### INSTRUCTIONS FOR THE TASK
An exact copy of every entry is needed, with the images left out.

### RECORD SET
◇ ◇ ◇ ◇ ◇ ◇ ◇

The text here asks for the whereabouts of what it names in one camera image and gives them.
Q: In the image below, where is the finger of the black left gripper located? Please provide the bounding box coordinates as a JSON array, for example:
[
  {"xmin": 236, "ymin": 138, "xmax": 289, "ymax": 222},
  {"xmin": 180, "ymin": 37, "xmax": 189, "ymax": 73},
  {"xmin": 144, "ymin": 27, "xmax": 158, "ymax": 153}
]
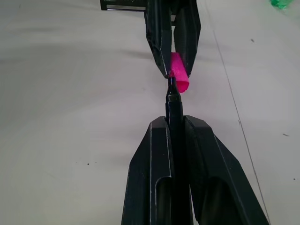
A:
[
  {"xmin": 144, "ymin": 0, "xmax": 175, "ymax": 79},
  {"xmin": 172, "ymin": 0, "xmax": 203, "ymax": 78}
]

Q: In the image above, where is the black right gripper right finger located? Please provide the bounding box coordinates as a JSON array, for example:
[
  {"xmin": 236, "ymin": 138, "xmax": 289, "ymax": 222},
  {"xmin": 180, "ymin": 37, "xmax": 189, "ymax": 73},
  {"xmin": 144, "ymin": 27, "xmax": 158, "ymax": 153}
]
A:
[{"xmin": 184, "ymin": 115, "xmax": 270, "ymax": 225}]

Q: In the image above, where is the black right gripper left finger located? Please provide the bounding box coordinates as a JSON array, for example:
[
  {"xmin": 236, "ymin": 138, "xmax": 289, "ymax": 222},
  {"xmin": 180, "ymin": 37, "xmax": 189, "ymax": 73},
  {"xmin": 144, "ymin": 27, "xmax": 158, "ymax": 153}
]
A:
[{"xmin": 120, "ymin": 116, "xmax": 176, "ymax": 225}]

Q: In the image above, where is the pink marker cap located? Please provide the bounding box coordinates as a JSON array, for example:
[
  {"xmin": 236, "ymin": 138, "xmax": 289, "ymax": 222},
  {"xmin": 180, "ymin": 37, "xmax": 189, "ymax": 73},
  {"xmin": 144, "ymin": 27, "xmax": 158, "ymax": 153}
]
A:
[{"xmin": 169, "ymin": 52, "xmax": 190, "ymax": 93}]

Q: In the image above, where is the black marker pen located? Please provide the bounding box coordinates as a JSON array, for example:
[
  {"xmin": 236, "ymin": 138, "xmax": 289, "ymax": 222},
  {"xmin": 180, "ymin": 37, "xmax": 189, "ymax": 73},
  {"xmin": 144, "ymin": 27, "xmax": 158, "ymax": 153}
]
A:
[{"xmin": 165, "ymin": 76, "xmax": 195, "ymax": 225}]

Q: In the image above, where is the green plastic object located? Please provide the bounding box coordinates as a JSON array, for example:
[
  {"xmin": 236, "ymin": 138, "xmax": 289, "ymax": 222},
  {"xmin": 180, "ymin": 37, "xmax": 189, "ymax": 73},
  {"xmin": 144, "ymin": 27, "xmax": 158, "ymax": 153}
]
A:
[{"xmin": 269, "ymin": 0, "xmax": 300, "ymax": 16}]

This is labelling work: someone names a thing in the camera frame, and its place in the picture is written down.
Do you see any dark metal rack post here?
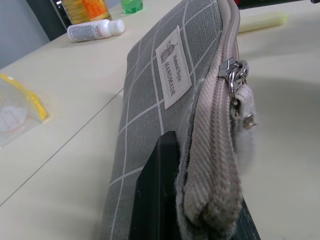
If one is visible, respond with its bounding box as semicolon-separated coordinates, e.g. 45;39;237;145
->
49;0;66;30

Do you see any clear yellow-edged zip bag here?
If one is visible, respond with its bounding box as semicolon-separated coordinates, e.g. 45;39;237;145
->
0;72;48;148

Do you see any green plastic bottle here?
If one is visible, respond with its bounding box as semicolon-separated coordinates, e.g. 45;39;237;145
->
120;0;144;15

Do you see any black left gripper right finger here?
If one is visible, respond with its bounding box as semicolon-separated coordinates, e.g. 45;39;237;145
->
234;193;262;240

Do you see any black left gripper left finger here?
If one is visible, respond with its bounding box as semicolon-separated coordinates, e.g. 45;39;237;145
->
123;130;181;240

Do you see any yellow highlighter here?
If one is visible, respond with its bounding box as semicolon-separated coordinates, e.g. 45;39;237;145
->
237;11;288;34

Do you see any orange-labelled yellow bottle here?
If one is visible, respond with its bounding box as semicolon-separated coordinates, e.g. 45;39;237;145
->
61;0;113;25

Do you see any grey grid fabric pouch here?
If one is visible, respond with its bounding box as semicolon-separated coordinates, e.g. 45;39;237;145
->
95;0;261;240

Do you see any small white plastic bottle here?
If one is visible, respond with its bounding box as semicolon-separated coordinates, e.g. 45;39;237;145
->
66;19;125;43

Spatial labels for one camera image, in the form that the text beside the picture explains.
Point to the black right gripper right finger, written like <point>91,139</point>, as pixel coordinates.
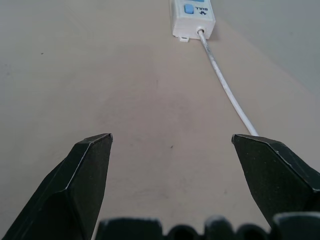
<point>275,180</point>

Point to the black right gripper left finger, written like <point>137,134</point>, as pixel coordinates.
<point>62,190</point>

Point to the white power strip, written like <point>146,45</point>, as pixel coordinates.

◇ ◇ ◇ ◇ ◇ ◇ ◇

### ANSWER TO THIS TASK
The text here asks for the whereabouts of what it names in one camera image and gives them.
Q: In the image below, where is the finger of the black left gripper located? Please provide the bounding box coordinates as a JSON array, for example:
[
  {"xmin": 236, "ymin": 138, "xmax": 289, "ymax": 222},
  {"xmin": 180, "ymin": 37, "xmax": 189, "ymax": 73},
  {"xmin": 144, "ymin": 27, "xmax": 158, "ymax": 153}
]
A:
[
  {"xmin": 144, "ymin": 0, "xmax": 175, "ymax": 79},
  {"xmin": 172, "ymin": 0, "xmax": 203, "ymax": 78}
]

Q: In the image above, where is the black right gripper right finger located? Please provide the bounding box coordinates as a JSON array, for example:
[
  {"xmin": 236, "ymin": 138, "xmax": 289, "ymax": 222},
  {"xmin": 180, "ymin": 37, "xmax": 189, "ymax": 73},
  {"xmin": 144, "ymin": 27, "xmax": 158, "ymax": 153}
]
A:
[{"xmin": 184, "ymin": 115, "xmax": 270, "ymax": 225}]

Q: In the image above, where is the black right gripper left finger located? Please provide the bounding box coordinates as a JSON array, for example:
[
  {"xmin": 236, "ymin": 138, "xmax": 289, "ymax": 222},
  {"xmin": 180, "ymin": 37, "xmax": 189, "ymax": 73},
  {"xmin": 144, "ymin": 27, "xmax": 158, "ymax": 153}
]
A:
[{"xmin": 120, "ymin": 116, "xmax": 176, "ymax": 225}]

Q: In the image above, where is the pink marker cap located? Please provide the bounding box coordinates as a JSON array, for example:
[
  {"xmin": 236, "ymin": 138, "xmax": 289, "ymax": 222},
  {"xmin": 180, "ymin": 37, "xmax": 189, "ymax": 73},
  {"xmin": 144, "ymin": 27, "xmax": 158, "ymax": 153}
]
A:
[{"xmin": 169, "ymin": 52, "xmax": 190, "ymax": 93}]

Q: In the image above, where is the black marker pen located? Please provide the bounding box coordinates as a JSON array, for example:
[
  {"xmin": 236, "ymin": 138, "xmax": 289, "ymax": 222},
  {"xmin": 180, "ymin": 37, "xmax": 189, "ymax": 73},
  {"xmin": 144, "ymin": 27, "xmax": 158, "ymax": 153}
]
A:
[{"xmin": 165, "ymin": 76, "xmax": 195, "ymax": 225}]

Q: In the image above, where is the green plastic object located? Please provide the bounding box coordinates as a JSON array, for example:
[
  {"xmin": 236, "ymin": 138, "xmax": 289, "ymax": 222},
  {"xmin": 180, "ymin": 37, "xmax": 189, "ymax": 73},
  {"xmin": 144, "ymin": 27, "xmax": 158, "ymax": 153}
]
A:
[{"xmin": 269, "ymin": 0, "xmax": 300, "ymax": 16}]

This is labelling work: someone names a thing in the camera frame, and its place in the picture is written down.
Do you see any dark metal rack post here?
If one is visible, respond with its bounding box as semicolon-separated coordinates, e.g. 45;39;237;145
->
49;0;66;30

Do you see any clear yellow-edged zip bag here?
If one is visible, respond with its bounding box as semicolon-separated coordinates, e.g. 45;39;237;145
->
0;72;48;148

Do you see any green plastic bottle here?
If one is visible, respond with its bounding box as semicolon-separated coordinates, e.g. 45;39;237;145
->
120;0;144;15

Do you see any black left gripper right finger here?
If one is visible, respond with its bounding box as semicolon-separated coordinates, e.g. 45;39;237;145
->
234;193;262;240

Do you see any black left gripper left finger here?
If one is visible, respond with its bounding box as semicolon-separated coordinates, e.g. 45;39;237;145
->
123;130;181;240

Do you see any yellow highlighter here?
If one is visible, respond with its bounding box as semicolon-separated coordinates, e.g. 45;39;237;145
->
237;11;288;34

Do you see any orange-labelled yellow bottle here?
If one is visible, respond with its bounding box as semicolon-separated coordinates, e.g. 45;39;237;145
->
61;0;113;25

Do you see any grey grid fabric pouch here?
If one is visible, respond with its bounding box as semicolon-separated coordinates, e.g. 45;39;237;145
->
95;0;261;240

Do you see any small white plastic bottle here?
If one is visible, respond with its bounding box as semicolon-separated coordinates, e.g. 45;39;237;145
->
66;19;125;43

Spatial labels for one camera image, in the form that the text beside the picture explains.
Point to the black right gripper right finger, written like <point>91,139</point>, as pixel coordinates.
<point>275,180</point>

Point to the black right gripper left finger, written like <point>137,134</point>, as pixel coordinates.
<point>62,190</point>

Point to the white power strip, written like <point>146,45</point>, as pixel coordinates.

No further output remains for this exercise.